Голова пуста. В ней только ноги в черных брюках и кусок пластмассы на сером ковролине.
– А кто вместо Эдика? – стыдно признаться, но кажется, что чужая смерть меня не волнует. Хочется узнать, кто редактор, отпроситься и уйти домой, спать.
– Я.
– Дан, отпусти меня, мне как-то нехорошо…
– Да ты что?! – Данка стоит руки в боки и фыркает: вот кого надо рисовать в букварях на букву "Ф". – Ты меня без ножа режешь! – она отнимает ладони от талии и загибает пальцы. Кольца, надетые на каждый их них, даже на большой, описывают плавные дуги. –Анюта в командировке, Лиза заболела скоропостижно, у Надьки – три сюжета и устная, я – редактором. А выпуск наполнять надо. Я и так Эдика делаю. Ты что, хочешь оставить нас вдвоем? Ксюх, ну пожалуйста, ну возьми себя в руки… – она умоляюще складывает пальцы, длинные ногти с легким цоканьем касаются друг друга.
– Эдика делаешь? – я понимаю, что от Данки не уйти, она, как лиса, вертит своим рыжим высоким хвостом, суетливо поводит острой мордочкой, и все, что мне остается, это как можно скорее разобраться в происходящем.
– Да. Слушай! Пока операторы все тут – расскажи, как это было. А то мне скоро Димку рекламе отдавать. Рылова просила на досъемку.
Как это было…
– О-ой! – роняю руки на колени, опускаю голову, и кудряшки лезут в глаза, липнут к намокшим от слез щекам. – Дан! Я так испугалась!
Мне хочется, чтобы она меня пожалела. Но Данка уже в дверях.
– Стой, не рассказывай! – кричит она. – Я сейчас сбегаю за Димасиком.

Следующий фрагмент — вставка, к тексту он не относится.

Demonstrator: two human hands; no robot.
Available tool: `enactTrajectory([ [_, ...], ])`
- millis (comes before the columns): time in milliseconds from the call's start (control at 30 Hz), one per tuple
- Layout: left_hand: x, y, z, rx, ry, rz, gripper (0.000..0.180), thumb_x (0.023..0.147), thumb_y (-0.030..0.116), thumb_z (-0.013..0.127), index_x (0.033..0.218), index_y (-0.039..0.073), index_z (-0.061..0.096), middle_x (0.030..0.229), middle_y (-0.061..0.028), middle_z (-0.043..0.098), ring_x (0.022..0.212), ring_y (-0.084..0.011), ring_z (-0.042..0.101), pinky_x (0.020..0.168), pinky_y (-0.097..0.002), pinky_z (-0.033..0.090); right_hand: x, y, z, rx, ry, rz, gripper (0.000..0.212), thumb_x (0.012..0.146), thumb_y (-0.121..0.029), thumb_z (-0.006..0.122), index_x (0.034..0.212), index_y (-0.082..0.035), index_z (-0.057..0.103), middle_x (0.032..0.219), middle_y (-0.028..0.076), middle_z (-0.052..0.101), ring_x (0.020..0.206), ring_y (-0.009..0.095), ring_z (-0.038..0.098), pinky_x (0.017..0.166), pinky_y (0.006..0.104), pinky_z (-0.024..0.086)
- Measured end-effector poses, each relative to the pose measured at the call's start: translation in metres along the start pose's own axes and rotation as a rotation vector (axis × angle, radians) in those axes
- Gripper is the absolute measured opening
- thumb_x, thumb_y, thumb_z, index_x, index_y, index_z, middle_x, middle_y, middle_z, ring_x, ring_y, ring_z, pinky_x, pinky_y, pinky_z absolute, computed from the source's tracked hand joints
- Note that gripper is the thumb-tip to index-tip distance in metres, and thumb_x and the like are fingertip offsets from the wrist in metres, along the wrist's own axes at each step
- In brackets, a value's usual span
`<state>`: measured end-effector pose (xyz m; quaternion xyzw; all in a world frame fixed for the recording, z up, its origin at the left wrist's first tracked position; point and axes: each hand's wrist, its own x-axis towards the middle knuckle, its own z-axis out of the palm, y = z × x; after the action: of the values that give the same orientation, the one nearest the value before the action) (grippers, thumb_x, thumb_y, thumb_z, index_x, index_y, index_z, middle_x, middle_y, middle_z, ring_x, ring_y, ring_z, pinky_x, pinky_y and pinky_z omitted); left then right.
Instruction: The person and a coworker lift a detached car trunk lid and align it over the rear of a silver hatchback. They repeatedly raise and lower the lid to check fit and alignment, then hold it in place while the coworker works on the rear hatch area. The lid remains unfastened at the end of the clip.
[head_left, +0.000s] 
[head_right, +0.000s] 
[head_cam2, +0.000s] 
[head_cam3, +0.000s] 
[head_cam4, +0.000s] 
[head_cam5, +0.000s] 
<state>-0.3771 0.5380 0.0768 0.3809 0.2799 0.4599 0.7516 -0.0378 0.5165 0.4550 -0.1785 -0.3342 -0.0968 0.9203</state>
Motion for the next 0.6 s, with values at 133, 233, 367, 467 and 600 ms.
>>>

Выставлена камера. Перед моим лицом появился и исчез лист белой бумаги: это неприятно. И как только терпят те, у кого мы берем интервью? Димка шарит у меня за пазухой, пропуская под блузкой провод от петли2. Это неприятно, но я терплю, потому что пальцы мои как два батона: я не могу взять ими крохотный микрофон, он все время выскальзывает и падает.
И вот я готова плакать на камеру. Но слез нет, и Данка разочарованно качает головой: ей хотелось бы, чтобы я тряслась и рыдала, а момент упущен. Я рассказываю связно и подробно. В голове ровно пощелкивает секундомер.
– Сколько наговорила? – спрашиваю я, когда Димка идет меня отстегивать. – Три двадцать?
– Ага, – подтверждает он, заглянув в видоискатель.
– Выберешь там сама из трех синхронов3, – говорю я Данке. – Там должно быть два по пятнадцать секунд, и один – около десяти.
Она кивает:
– Я все возьму. Нормально сказала. Да и все равно никого больше нет, менты говорить отказались.
– А они были?
– Конечно.
– И что?
– Им хочется, чтобы это был несчастный случай.
– А тебе не хочется?
– Мне, – в голосе Данки злость, – хочется собрать выпуск. Так что иди поработай.
Коровы. Бурые, черно-белые. Бетонные дорожки, щегольские ботинки. Высокие аппараты, похожие на огромные осиные гнезда. Трубы – светлые, металлические. Много труб. Улыбчивая девушка предлагает всем попробовать молока: подносы уставлены красивыми стаканами. Интервью – дерьмо, сразу видно, что брал Андрюха. Ничего нового. Полгода в новостях, а уже знаю, что что-то по-настоящему новое происходит редко. Ужас.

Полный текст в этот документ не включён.